DATA SECTION:
....
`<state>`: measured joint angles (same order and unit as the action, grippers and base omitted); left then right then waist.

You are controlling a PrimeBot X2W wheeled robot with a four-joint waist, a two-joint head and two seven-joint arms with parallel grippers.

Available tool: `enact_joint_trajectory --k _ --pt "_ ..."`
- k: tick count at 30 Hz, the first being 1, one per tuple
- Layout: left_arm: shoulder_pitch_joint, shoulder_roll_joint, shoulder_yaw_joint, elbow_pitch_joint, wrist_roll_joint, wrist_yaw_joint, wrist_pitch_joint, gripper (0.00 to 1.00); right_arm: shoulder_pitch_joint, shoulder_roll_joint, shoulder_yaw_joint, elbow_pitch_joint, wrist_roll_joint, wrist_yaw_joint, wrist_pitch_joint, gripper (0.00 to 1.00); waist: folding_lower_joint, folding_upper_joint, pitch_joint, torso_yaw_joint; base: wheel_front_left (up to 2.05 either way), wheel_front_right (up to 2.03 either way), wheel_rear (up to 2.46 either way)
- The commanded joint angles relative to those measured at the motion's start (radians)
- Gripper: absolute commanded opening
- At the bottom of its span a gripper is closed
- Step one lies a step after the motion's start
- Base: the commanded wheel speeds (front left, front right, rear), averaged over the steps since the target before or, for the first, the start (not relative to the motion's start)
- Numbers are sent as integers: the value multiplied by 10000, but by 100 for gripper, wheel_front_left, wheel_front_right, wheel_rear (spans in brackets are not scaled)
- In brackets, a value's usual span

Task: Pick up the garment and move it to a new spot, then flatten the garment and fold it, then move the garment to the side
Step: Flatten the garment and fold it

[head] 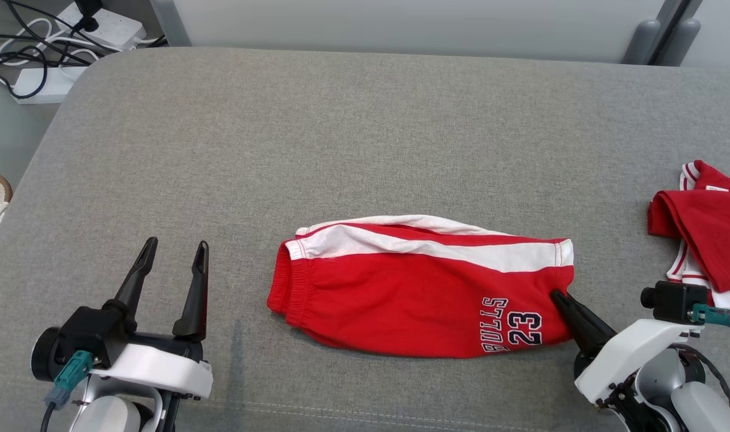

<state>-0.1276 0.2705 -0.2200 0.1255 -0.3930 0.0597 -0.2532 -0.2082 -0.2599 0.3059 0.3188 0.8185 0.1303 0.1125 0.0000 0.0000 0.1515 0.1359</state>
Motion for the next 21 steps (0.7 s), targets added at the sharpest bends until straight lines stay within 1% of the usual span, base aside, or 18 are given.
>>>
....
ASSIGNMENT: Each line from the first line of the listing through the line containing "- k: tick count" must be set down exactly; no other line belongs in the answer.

EXPECTED OUTPUT:
`<state>`: measured joint angles (same order and unit as the action, grippers and base omitted); left then right then waist.

You are controlling a PrimeBot X2W wheeled robot with a four-joint waist, a two-joint head and two seven-joint arms with parallel grippers.

Available tool: `enact_joint_trajectory --k _ --pt "_ ..."`
- k: tick count at 30 Hz, the first being 1, one per tuple

That's the full output for the exercise.